▶ **Excerpted data**:
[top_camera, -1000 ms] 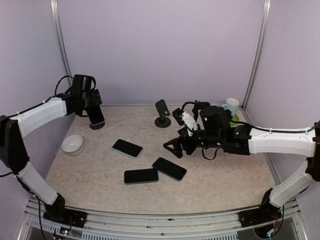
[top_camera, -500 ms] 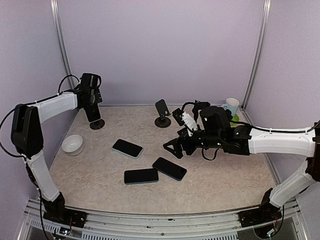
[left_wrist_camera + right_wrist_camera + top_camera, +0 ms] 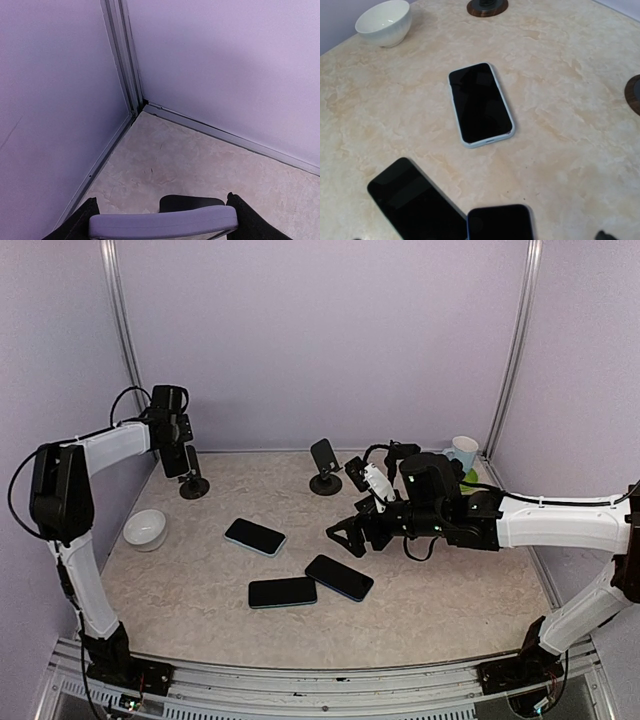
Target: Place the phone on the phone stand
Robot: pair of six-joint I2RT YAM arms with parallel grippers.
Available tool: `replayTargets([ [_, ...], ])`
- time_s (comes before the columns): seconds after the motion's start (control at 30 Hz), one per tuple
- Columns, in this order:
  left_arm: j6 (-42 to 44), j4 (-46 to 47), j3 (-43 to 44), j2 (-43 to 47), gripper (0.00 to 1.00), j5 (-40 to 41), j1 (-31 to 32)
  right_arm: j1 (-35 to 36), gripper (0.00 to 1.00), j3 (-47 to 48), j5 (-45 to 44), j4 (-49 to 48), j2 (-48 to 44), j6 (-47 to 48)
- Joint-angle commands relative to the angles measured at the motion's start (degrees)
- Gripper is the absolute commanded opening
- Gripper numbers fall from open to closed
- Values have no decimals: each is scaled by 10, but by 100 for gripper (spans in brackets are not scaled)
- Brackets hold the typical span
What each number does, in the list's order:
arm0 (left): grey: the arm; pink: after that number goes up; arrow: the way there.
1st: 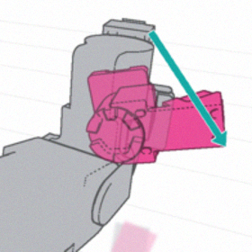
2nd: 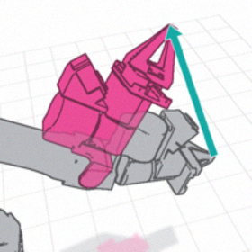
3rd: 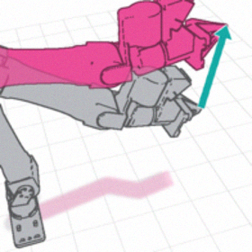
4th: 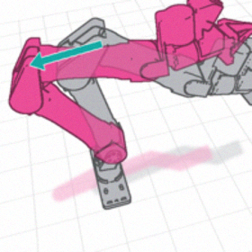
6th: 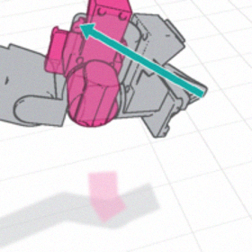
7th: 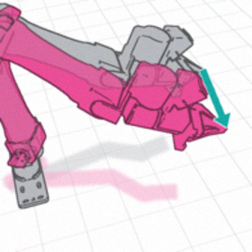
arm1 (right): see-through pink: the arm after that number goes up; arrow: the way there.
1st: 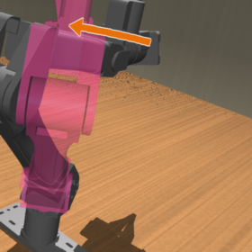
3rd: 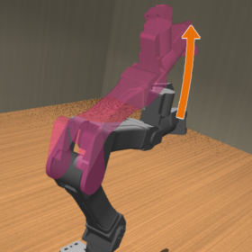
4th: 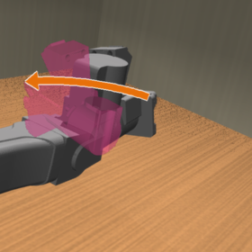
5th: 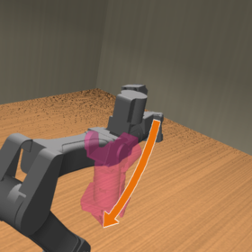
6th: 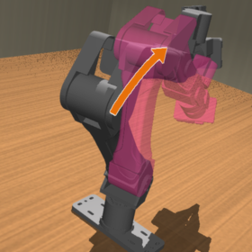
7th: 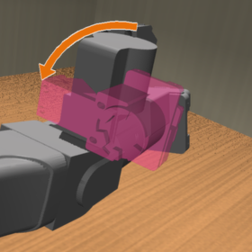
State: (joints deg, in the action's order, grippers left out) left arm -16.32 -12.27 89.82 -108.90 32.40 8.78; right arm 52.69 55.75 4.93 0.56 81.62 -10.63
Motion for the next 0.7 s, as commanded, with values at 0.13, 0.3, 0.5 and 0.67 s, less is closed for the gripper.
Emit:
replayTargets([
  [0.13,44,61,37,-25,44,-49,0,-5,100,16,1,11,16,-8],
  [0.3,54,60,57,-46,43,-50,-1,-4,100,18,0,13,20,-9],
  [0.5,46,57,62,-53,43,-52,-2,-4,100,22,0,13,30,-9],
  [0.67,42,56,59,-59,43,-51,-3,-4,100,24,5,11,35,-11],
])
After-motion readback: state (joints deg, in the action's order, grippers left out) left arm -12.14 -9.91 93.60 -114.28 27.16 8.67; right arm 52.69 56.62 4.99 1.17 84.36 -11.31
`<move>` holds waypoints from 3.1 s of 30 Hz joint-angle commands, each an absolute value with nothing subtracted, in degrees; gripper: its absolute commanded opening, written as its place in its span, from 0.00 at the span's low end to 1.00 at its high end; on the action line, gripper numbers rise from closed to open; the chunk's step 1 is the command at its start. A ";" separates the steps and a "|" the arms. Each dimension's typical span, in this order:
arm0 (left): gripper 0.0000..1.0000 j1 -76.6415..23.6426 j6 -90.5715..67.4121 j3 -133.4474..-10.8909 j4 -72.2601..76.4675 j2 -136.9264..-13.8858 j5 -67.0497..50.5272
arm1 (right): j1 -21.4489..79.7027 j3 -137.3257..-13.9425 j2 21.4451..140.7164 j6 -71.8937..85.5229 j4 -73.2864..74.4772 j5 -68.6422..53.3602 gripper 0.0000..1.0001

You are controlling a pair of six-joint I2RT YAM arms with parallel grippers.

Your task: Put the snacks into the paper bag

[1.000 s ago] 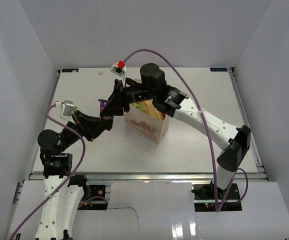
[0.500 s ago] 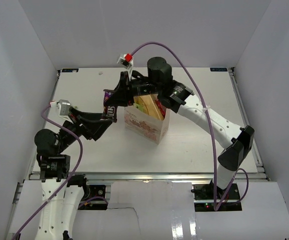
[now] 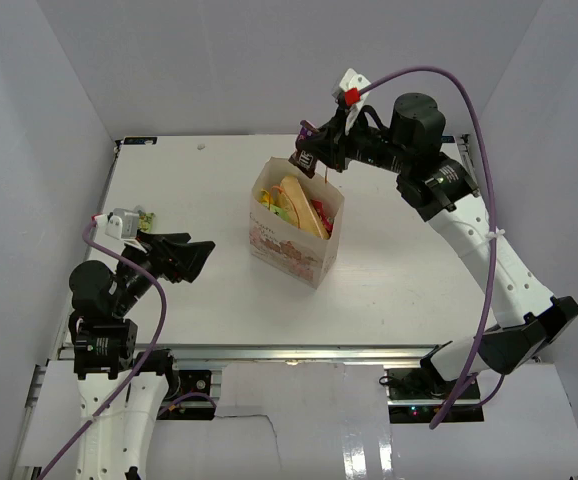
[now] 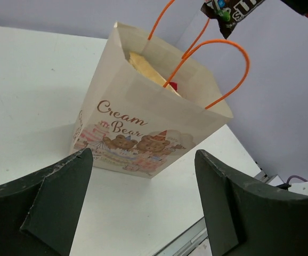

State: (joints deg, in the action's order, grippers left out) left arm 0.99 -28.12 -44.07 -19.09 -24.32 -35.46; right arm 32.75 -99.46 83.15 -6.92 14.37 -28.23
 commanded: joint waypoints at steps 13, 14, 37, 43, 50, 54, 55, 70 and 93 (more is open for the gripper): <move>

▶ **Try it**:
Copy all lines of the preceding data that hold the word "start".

▶ **Exercise answer**:
- time_s (comes before the columns): seconds after the motion's start (control at 30 Hz), one per tuple
- Joint-angle commands relative to the angles measured at the motion's start (degrees)
`<move>` holds waypoints from 3.1 s of 30 Hz joint-angle commands, each an absolute value with nothing subtracted, in degrees; gripper: its absolute commanded opening, written as its place in its span, from 0.00 at the span's low end to 1.00 at its high end; on the action line, gripper numbers rise from closed to open; the chunk's step 1 is the command at its start. A ";" separates the steps and a "|" the arms. Each dimension's typical span, in this order:

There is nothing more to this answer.